- GIVEN DATA -
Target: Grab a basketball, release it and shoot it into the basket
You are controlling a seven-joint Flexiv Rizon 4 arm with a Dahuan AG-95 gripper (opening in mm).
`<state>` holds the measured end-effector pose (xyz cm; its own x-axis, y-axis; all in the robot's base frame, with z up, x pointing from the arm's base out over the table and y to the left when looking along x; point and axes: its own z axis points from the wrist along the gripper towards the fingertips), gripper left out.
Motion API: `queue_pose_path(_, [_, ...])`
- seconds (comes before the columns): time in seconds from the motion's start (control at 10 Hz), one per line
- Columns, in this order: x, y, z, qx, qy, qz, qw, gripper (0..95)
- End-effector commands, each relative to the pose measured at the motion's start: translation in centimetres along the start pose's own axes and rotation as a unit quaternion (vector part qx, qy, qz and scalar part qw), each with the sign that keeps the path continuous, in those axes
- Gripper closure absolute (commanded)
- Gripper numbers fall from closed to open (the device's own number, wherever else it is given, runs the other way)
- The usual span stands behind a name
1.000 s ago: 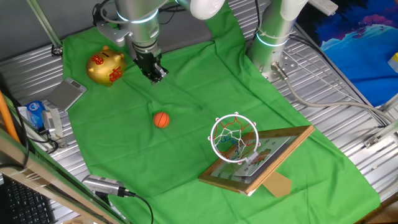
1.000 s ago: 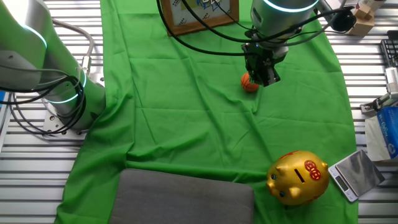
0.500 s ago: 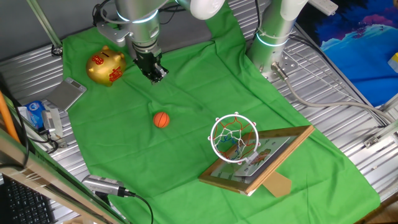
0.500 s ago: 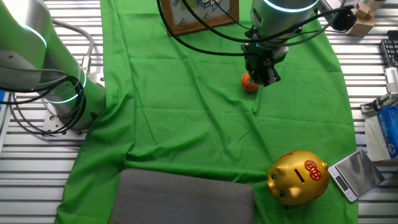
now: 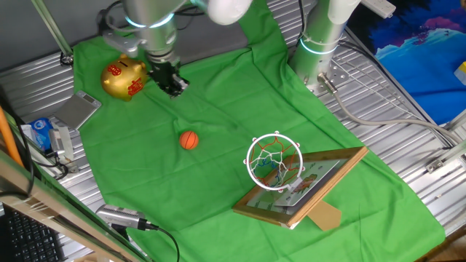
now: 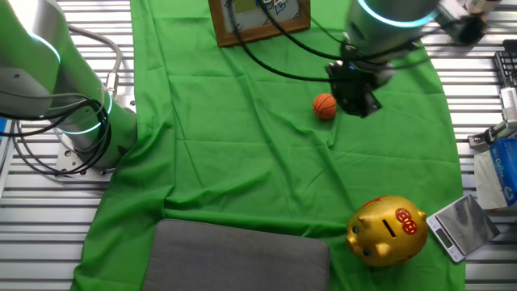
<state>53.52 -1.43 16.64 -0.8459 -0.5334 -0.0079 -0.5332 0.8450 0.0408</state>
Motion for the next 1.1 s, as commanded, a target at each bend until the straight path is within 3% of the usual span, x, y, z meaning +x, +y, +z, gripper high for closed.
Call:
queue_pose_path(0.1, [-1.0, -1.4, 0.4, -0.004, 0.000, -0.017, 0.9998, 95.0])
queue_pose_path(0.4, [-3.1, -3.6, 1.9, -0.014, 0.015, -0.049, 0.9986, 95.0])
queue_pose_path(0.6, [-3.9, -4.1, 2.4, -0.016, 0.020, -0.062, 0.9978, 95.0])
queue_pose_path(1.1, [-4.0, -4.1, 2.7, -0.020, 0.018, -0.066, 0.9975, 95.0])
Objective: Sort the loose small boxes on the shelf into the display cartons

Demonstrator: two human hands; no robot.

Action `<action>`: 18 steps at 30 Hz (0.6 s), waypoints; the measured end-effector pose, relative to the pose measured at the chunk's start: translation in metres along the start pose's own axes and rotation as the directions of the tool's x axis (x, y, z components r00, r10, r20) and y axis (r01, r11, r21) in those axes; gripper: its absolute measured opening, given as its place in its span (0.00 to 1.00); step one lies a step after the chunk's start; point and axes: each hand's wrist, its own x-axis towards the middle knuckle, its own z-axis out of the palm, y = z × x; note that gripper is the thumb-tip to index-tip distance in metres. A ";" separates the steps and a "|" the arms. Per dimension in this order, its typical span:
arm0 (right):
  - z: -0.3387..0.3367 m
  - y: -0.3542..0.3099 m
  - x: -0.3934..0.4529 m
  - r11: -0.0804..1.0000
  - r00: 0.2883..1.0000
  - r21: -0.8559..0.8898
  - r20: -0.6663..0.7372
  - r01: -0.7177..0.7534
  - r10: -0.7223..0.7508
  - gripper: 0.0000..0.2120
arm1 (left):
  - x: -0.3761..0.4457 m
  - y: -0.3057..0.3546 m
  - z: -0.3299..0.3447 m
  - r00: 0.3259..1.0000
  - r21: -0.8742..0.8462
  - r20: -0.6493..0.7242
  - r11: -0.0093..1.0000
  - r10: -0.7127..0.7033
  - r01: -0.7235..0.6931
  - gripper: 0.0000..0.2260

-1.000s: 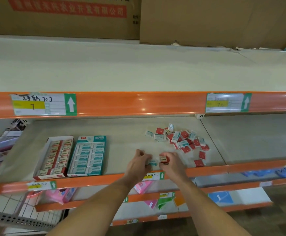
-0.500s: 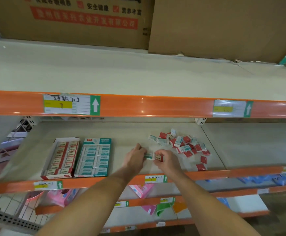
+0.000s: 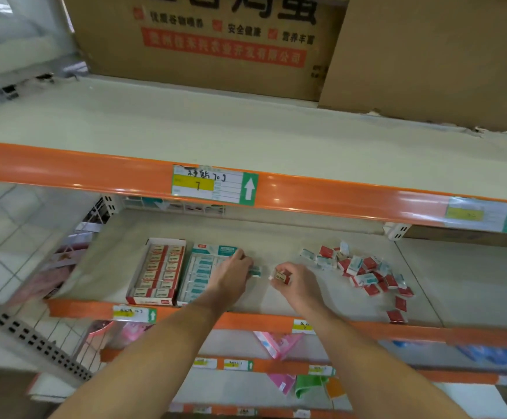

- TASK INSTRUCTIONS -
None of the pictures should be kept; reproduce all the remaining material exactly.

- YOUR RESPONSE -
Target: Grab a basketball, release it and shoot it into the basket
You are controlling a seven-joint Flexiv Rizon 4 arm with a Dahuan AG-95 gripper (opening in mm).
`<state>` holds the measured end-effector pose (xyz cm; its own x-axis, y-axis; all in the robot's base frame, with z up, x pointing from the arm's base out over the table and y to the left when looking along x; point and axes: its own z axis points from the wrist along the gripper towards the fingertips), gripper left out.
Motion API: `queue_pose_path(_, [_, ...])`
- seconds (comes before the columns): time in seconds from the motion's start (control at 10 Hz), one per line
- Columns, in this order: x, y, z, qx, qy, qz, qw, gripper (0..95)
- End-effector commands, each relative to the pose measured at the motion's start: translation in centimetres along the start pose's own axes and rotation as a unit quaternion (vector part qx, qy, qz and scalar part qw), each with the sign that keeps the path continuous, in those axes
- Gripper closure absolute (commanded)
- Gripper numbers fall from closed to open (the device's own number, wherever else it is given, runs the other way)
- The usual span stands behind a name
1.000 s ago: 
1.000 s ago: 
0.500 s ago: 
0.500 s ago: 
now: 
now: 
<state>53.52 -1.43 16.64 -0.8459 -0.5334 -0.0079 -0.5332 0.8450 0.0408</state>
Motion for the next 1.1 s, as commanded, a target at each bend until the straight path is within 3% of the usual span, x, y, z meaning +x, +y, +z, gripper high for closed.
Call:
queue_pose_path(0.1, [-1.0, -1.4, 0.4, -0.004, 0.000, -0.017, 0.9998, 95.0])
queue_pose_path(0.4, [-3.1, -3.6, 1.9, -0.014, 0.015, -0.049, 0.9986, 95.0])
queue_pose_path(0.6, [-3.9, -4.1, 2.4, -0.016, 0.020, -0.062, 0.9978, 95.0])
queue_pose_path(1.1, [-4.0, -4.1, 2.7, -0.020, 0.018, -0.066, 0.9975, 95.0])
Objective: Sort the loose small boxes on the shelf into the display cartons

Demonstrator: two human hands; no robot.

Action `<action>`: 18 steps at 30 Hz (0.6 s), waypoints; the measured end-effector pose, relative to the pose measured at the chunk's start: translation in metres along the start pose's own axes and rotation as the directions of the tool's x axis (x, y, z components r00, r10, r20) and y axis (r01, r11, r21) in those axes; gripper: its absolute measured opening, given as its place in its span (0.00 to 1.00); step one lies a step after the chunk's start; point and axes: each hand's wrist, its own x-axis towards the middle knuckle, its own z-axis out of the palm, y = z × x; note that gripper is the thumb-tip to index-tip distance in metres. A ";" separates the steps and a "|" the arms. Per dimension in this order, its typical span:
arm0 (right):
  - z: -0.3387..0.3367 m
  - y: -0.3542..0.3099 m
  - x: -0.3934..0.4529 m
  - r11: -0.0804..1.0000
  - r00: 0.2883..1.0000
  - r21: -0.8559..0.8898
  - r20: -0.6663..0.7372
  - r01: -0.7177..0.7534
  - r10: -0.7223..0.7508
  - gripper: 0.0000..0.2120
arm1 (left):
  - x: -0.3761..0.4457 m
  - y: -0.3057..0.3546 m
  - z: -0.3299..0.3447 m
  - r00: 0.3259..1.0000
  - r21: -0.8742..0.8462
  - r20: -0.6493..0.7242
  - r11: -0.0093..1.0000
  - r10: -0.7127..0.7033
  - r01: -0.7235..0.6931
  - gripper: 0.0000..0.2260

-1.000s: 
-0.500s: 
+0.000s: 

The response is now complete.